S. Brian Willson (born July 4, 1941) is an American Vietnam veteran, peace activist, and attorney-at-law. Willson served in the US Air Force from 1966 to 1970, including several months as a combat security officer in Vietnam. He left the Air Force as a Captain. He subsequently became a member of Vietnam Veterans Against the War and Veterans For Peace (Humboldt Bay Chapter 56, California). Upon completion of Law School at American University in Washington, D.C., he became a member of the District of Columbia Bar. As a trained lawyer and writer, he has documented U.S. policy in nearly two dozen countries.
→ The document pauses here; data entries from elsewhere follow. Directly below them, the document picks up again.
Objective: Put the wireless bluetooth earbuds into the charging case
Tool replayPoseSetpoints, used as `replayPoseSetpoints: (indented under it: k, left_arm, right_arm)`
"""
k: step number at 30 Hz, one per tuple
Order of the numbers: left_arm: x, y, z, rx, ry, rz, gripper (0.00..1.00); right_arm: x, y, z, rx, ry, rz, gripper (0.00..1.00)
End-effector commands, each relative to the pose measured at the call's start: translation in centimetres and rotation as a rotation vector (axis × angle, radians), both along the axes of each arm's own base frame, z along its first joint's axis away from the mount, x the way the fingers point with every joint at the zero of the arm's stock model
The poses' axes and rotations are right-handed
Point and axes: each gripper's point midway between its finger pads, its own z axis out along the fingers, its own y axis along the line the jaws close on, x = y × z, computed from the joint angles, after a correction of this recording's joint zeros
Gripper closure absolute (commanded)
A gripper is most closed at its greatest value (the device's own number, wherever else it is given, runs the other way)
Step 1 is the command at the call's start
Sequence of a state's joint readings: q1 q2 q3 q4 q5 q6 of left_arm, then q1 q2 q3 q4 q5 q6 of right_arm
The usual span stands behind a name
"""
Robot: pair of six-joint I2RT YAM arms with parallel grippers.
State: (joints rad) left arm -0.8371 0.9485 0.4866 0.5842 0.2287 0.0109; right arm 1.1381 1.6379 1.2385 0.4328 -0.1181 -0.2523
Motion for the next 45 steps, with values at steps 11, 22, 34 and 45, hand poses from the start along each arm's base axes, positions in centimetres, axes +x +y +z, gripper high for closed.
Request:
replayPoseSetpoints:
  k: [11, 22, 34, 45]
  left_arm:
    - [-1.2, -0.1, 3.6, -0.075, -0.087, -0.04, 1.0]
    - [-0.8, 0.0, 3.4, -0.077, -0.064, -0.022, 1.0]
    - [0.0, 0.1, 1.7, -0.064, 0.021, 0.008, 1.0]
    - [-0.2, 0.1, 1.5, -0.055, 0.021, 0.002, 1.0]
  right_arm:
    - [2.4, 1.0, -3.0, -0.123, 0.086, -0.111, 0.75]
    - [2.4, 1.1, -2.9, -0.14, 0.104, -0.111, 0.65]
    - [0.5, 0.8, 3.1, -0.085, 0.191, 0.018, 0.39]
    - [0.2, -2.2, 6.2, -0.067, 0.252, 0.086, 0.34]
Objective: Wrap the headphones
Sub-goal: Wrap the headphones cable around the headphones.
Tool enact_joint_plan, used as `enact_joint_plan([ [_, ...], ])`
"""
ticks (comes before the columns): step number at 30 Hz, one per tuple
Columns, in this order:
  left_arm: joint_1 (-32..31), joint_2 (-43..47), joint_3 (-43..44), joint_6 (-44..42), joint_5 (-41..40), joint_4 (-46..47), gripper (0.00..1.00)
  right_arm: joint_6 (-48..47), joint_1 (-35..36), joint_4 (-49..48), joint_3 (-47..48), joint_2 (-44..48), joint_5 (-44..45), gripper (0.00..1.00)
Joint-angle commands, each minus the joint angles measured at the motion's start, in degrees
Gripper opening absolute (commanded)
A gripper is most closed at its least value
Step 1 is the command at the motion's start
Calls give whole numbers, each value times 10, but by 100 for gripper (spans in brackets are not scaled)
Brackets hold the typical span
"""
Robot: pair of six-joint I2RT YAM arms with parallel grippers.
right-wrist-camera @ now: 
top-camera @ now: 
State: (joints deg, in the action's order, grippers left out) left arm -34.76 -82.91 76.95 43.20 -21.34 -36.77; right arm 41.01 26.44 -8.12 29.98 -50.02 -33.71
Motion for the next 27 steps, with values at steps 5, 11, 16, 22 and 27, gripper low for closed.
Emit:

Since 1986, Willson has studied on-site policies in a number of countries, among them Nicaragua, El Salvador, Honduras, Panama, Brazil, Argentina, Mexico, Colombia, Ecuador, Cuba, Haiti, Iraq, Israel (and Palestinian territories), Japan, and Korea, both North and South. Documenting the pattern of policies that he says “violate U.S. Constitutional and international laws prohibiting aggression and war crimes,” Willson has been an educator and activist, teaching about the dangers of these policies. He has participated in lengthy fasts, actions of nonviolent civil disobedience, and tax refusal along with voluntary simplicity.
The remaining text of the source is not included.